[Saved data entries]
********************

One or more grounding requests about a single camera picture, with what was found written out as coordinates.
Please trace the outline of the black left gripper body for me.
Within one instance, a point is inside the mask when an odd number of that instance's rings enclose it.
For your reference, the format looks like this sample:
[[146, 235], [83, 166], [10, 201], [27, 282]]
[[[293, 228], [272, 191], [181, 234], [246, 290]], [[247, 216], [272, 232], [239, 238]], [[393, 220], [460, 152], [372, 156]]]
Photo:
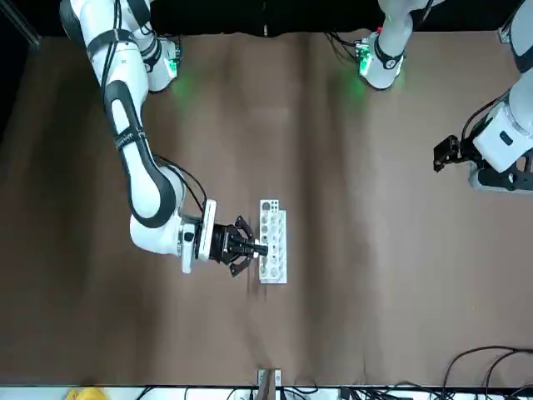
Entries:
[[485, 159], [481, 153], [477, 150], [470, 137], [461, 140], [460, 155], [462, 162], [484, 163]]

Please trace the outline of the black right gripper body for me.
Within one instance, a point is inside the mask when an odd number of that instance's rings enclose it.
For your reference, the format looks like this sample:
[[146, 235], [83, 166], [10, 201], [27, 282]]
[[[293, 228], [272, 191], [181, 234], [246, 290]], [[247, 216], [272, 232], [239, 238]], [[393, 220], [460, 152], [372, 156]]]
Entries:
[[229, 265], [232, 260], [227, 251], [227, 235], [232, 233], [232, 225], [215, 224], [209, 249], [209, 259], [217, 263]]

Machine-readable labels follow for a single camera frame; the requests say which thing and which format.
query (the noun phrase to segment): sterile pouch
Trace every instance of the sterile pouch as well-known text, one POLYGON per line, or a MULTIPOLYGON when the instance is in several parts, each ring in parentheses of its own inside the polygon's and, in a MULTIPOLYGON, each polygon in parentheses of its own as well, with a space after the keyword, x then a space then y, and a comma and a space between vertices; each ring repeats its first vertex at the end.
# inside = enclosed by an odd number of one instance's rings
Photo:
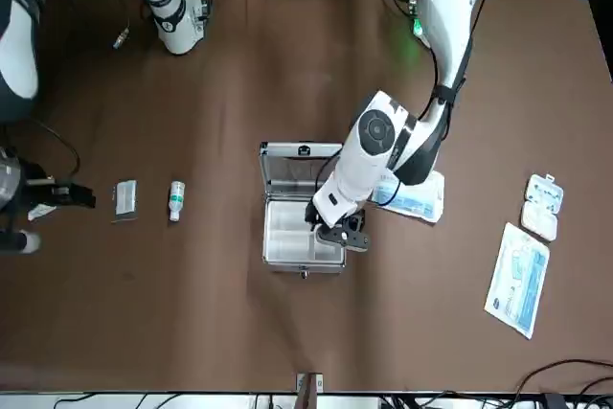
POLYGON ((532 338, 549 248, 507 223, 489 286, 485 310, 532 338))
MULTIPOLYGON (((397 184, 398 179, 394 173, 386 170, 376 184, 370 200, 377 205, 387 202, 396 190, 397 184)), ((443 200, 444 176, 432 170, 426 180, 417 186, 400 184, 394 200, 380 208, 436 223, 443 215, 443 200)))

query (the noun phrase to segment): case lid
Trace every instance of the case lid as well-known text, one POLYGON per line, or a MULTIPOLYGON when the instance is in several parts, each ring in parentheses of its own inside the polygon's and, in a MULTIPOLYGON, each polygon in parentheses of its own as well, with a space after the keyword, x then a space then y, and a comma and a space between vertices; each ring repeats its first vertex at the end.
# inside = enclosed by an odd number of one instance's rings
POLYGON ((319 185, 334 170, 342 144, 261 143, 260 165, 264 191, 276 198, 309 198, 315 194, 315 179, 321 168, 319 185))

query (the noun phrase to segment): white container
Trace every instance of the white container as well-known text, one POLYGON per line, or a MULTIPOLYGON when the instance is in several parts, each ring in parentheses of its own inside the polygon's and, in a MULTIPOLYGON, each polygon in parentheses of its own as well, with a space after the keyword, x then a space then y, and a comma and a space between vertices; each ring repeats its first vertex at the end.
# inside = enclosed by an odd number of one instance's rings
MULTIPOLYGON (((315 193, 315 177, 324 162, 342 146, 315 143, 262 143, 261 175, 265 216, 262 257, 274 271, 339 273, 345 248, 320 243, 305 222, 305 210, 315 193)), ((322 171, 320 185, 333 170, 322 171)))
POLYGON ((172 181, 170 184, 170 220, 176 222, 179 220, 179 213, 183 209, 183 197, 185 195, 185 184, 181 181, 172 181))
POLYGON ((546 174, 533 174, 526 188, 526 202, 522 207, 521 225, 547 241, 557 238, 557 214, 562 206, 564 190, 556 179, 546 174))

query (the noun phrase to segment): white plastic box
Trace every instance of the white plastic box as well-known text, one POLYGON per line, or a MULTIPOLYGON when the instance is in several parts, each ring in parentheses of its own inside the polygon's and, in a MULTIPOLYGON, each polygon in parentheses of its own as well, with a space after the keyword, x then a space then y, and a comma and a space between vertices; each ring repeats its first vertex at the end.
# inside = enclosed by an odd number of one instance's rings
MULTIPOLYGON (((262 257, 274 271, 340 273, 345 249, 317 241, 305 222, 307 203, 315 194, 315 178, 340 144, 261 143, 265 216, 262 257)), ((330 161, 320 174, 324 183, 333 171, 330 161)))

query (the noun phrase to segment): small vial
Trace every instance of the small vial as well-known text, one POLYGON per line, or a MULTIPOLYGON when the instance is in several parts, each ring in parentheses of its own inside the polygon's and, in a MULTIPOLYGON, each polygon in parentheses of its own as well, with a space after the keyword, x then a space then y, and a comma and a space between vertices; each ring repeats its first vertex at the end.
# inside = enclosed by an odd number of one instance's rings
POLYGON ((185 193, 185 184, 181 181, 172 181, 170 184, 170 220, 176 222, 179 220, 179 212, 183 209, 183 196, 185 193))

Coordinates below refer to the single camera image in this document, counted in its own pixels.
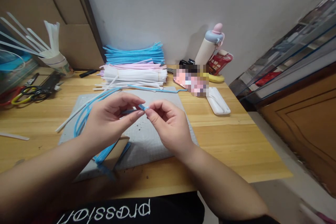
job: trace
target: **wooden table surface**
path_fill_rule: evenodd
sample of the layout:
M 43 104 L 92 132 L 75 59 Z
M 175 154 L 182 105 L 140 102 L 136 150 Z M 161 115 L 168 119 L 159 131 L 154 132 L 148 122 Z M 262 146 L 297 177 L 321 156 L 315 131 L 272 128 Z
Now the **wooden table surface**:
M 102 81 L 96 75 L 81 79 L 79 73 L 63 79 L 62 90 L 54 98 L 0 110 L 1 132 L 30 138 L 22 141 L 0 136 L 0 172 L 57 146 L 61 133 L 57 134 L 55 129 L 70 115 L 77 97 L 94 93 L 94 84 Z M 168 74 L 167 86 L 179 89 L 171 74 Z M 210 86 L 217 87 L 231 114 L 214 115 L 206 98 L 194 97 L 189 92 L 178 94 L 199 145 L 247 182 L 291 176 L 226 83 L 210 83 Z M 117 175 L 117 183 L 104 176 L 73 183 L 64 189 L 56 204 L 66 202 L 72 207 L 105 198 L 152 197 L 196 189 L 185 168 L 174 157 L 119 171 Z

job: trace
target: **black shirt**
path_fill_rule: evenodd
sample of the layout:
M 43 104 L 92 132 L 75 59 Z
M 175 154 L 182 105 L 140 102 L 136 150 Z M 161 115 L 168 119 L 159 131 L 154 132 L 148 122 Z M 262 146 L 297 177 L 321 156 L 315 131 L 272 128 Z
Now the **black shirt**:
M 115 199 L 91 203 L 59 215 L 55 224 L 105 223 L 195 223 L 202 224 L 204 206 L 197 192 L 167 195 L 154 198 Z M 269 216 L 253 220 L 223 223 L 275 224 Z

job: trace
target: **fingernail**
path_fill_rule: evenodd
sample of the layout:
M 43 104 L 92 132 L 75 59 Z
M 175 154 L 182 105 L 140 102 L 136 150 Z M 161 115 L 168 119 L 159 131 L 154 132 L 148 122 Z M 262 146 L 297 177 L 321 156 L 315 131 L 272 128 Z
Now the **fingernail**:
M 150 116 L 153 113 L 153 110 L 151 108 L 150 109 L 148 108 L 148 109 L 145 110 L 145 113 L 146 113 L 146 115 L 148 117 L 148 116 Z

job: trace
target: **wooden cabinet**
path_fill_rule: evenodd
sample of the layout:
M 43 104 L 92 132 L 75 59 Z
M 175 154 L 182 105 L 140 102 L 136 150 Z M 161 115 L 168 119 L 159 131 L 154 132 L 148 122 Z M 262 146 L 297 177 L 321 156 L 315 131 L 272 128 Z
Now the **wooden cabinet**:
M 336 74 L 259 112 L 330 195 L 336 197 Z

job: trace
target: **white phone case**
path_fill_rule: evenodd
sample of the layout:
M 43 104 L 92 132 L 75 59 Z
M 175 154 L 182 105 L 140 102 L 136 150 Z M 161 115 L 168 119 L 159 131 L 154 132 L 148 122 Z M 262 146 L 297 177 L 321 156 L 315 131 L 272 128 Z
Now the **white phone case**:
M 209 87 L 209 95 L 206 98 L 208 99 L 208 102 L 214 114 L 222 115 L 231 113 L 230 108 L 228 107 L 216 87 Z

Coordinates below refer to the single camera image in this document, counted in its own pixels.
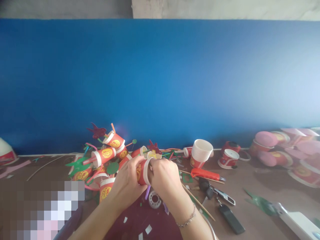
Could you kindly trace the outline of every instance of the orange straw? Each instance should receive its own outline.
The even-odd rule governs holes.
[[[111,123],[111,127],[112,127],[112,130],[113,130],[113,133],[116,134],[116,130],[114,130],[113,123]]]

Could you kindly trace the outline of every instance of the black key fob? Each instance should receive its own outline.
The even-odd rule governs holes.
[[[244,227],[241,225],[238,219],[234,216],[233,212],[230,210],[230,208],[227,205],[221,204],[219,206],[219,211],[222,213],[223,217],[229,223],[230,227],[232,228],[235,234],[238,235],[245,231]]]

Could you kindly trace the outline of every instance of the wire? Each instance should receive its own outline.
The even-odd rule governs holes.
[[[68,156],[68,155],[73,155],[73,154],[75,154],[75,153],[77,153],[77,152],[73,152],[73,153],[69,153],[69,154],[65,154],[65,155],[62,155],[62,156],[60,156],[60,157],[58,157],[58,158],[56,158],[56,159],[54,159],[54,160],[52,160],[52,161],[50,161],[50,162],[48,162],[48,163],[46,163],[45,165],[43,165],[42,167],[40,167],[37,171],[35,171],[28,179],[27,179],[27,181],[29,181],[30,180],[30,178],[32,178],[37,172],[39,172],[40,171],[40,169],[42,169],[43,167],[45,167],[45,166],[47,166],[48,164],[50,164],[50,163],[52,163],[52,162],[54,162],[54,161],[56,161],[56,160],[58,160],[59,158],[62,158],[62,157],[64,157],[64,156]]]

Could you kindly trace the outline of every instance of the hand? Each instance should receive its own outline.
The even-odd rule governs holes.
[[[120,213],[133,204],[147,189],[147,185],[141,186],[137,180],[137,166],[144,159],[143,156],[136,156],[126,162],[118,172],[111,191],[105,198],[111,199]]]

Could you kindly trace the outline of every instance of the bracelet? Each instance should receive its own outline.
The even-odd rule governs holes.
[[[194,203],[193,203],[193,207],[194,207],[194,209],[193,209],[193,213],[192,213],[191,217],[184,224],[180,225],[177,223],[179,228],[183,228],[183,227],[187,226],[192,221],[192,219],[194,218],[194,216],[196,214],[196,205]]]

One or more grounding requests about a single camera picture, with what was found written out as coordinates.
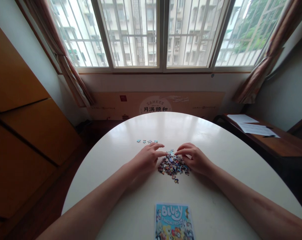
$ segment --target white wall
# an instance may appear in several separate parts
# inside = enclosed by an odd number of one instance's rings
[[[246,74],[82,75],[92,92],[225,92],[220,113],[239,113],[243,105],[231,101]]]
[[[85,121],[89,117],[86,109],[75,104],[63,76],[58,77],[14,0],[0,0],[0,28],[68,120],[73,125]]]
[[[284,131],[302,119],[302,47],[280,73],[263,84],[248,112]]]

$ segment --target beige curtain
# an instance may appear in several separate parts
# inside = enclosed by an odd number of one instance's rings
[[[67,56],[51,16],[47,0],[24,0],[24,2],[55,55],[77,105],[79,107],[89,107],[94,104],[93,98]]]
[[[255,103],[255,98],[265,80],[274,67],[277,57],[288,38],[302,20],[302,0],[291,0],[281,22],[275,29],[264,59],[251,72],[248,79],[239,87],[233,97],[237,103]]]

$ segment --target cabinet door
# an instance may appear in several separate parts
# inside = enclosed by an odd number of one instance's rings
[[[0,125],[0,217],[12,217],[55,170]]]
[[[52,99],[2,113],[0,119],[58,165],[81,143]]]
[[[0,28],[0,112],[49,97]]]

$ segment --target white paper
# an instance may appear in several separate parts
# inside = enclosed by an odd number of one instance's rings
[[[245,133],[258,134],[263,136],[275,135],[275,137],[279,138],[279,136],[273,132],[271,129],[266,126],[255,125],[255,124],[247,124],[247,123],[238,123],[240,128]]]
[[[236,115],[231,115],[228,114],[228,117],[232,119],[236,123],[252,123],[252,122],[258,122],[255,119],[245,115],[245,114],[236,114]]]

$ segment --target desk
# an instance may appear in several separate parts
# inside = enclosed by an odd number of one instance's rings
[[[281,138],[264,138],[262,135],[249,134],[242,132],[241,128],[230,119],[227,114],[218,115],[213,120],[216,123],[219,119],[224,120],[226,123],[229,123],[233,126],[233,129],[237,129],[238,132],[241,132],[243,136],[246,136],[248,141],[252,141],[255,144],[261,146],[265,151],[272,154],[274,157],[302,157],[302,140],[289,134],[268,122],[265,122],[261,119],[256,118],[255,116],[249,115],[251,118],[258,121],[258,123],[250,123],[256,125],[263,125],[272,128],[272,131],[275,132]]]
[[[192,142],[213,163],[302,219],[302,207],[292,192],[252,148],[209,121],[175,112],[137,116],[102,137],[75,174],[62,213],[130,161],[145,146],[138,139],[158,140],[164,151]],[[194,172],[178,177],[175,184],[170,176],[154,171],[143,184],[129,188],[97,239],[154,239],[156,202],[188,204],[197,239],[259,239],[210,180]]]

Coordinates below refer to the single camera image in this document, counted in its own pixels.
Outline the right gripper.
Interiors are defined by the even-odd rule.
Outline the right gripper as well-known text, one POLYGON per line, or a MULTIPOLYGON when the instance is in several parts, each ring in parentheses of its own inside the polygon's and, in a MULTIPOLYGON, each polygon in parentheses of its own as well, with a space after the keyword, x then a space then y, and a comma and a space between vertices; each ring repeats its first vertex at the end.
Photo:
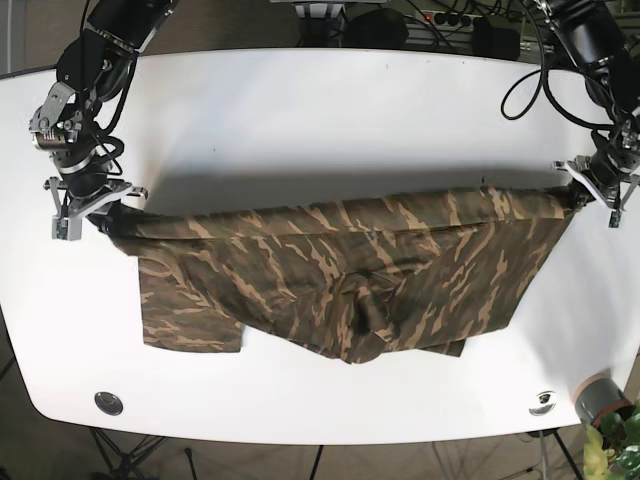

********************

* WHAT NEEDS TO BE DONE
Scan the records above for the string "should", then report every line that contains it.

* ANSWER SPACE
Could you kindly trace the outline of every instance of the orange straw? Each instance should receive its own outline.
Could you kindly trace the outline of every instance of the black key fob? Each instance should receive its own outline.
Could you kindly trace the outline of every instance of the wire? Each instance should receive its own outline.
Could you kindly trace the outline of every instance of the hand? Each instance should receive its own outline.
Could you kindly trace the outline of every instance of the bracelet? Each instance should receive its own outline.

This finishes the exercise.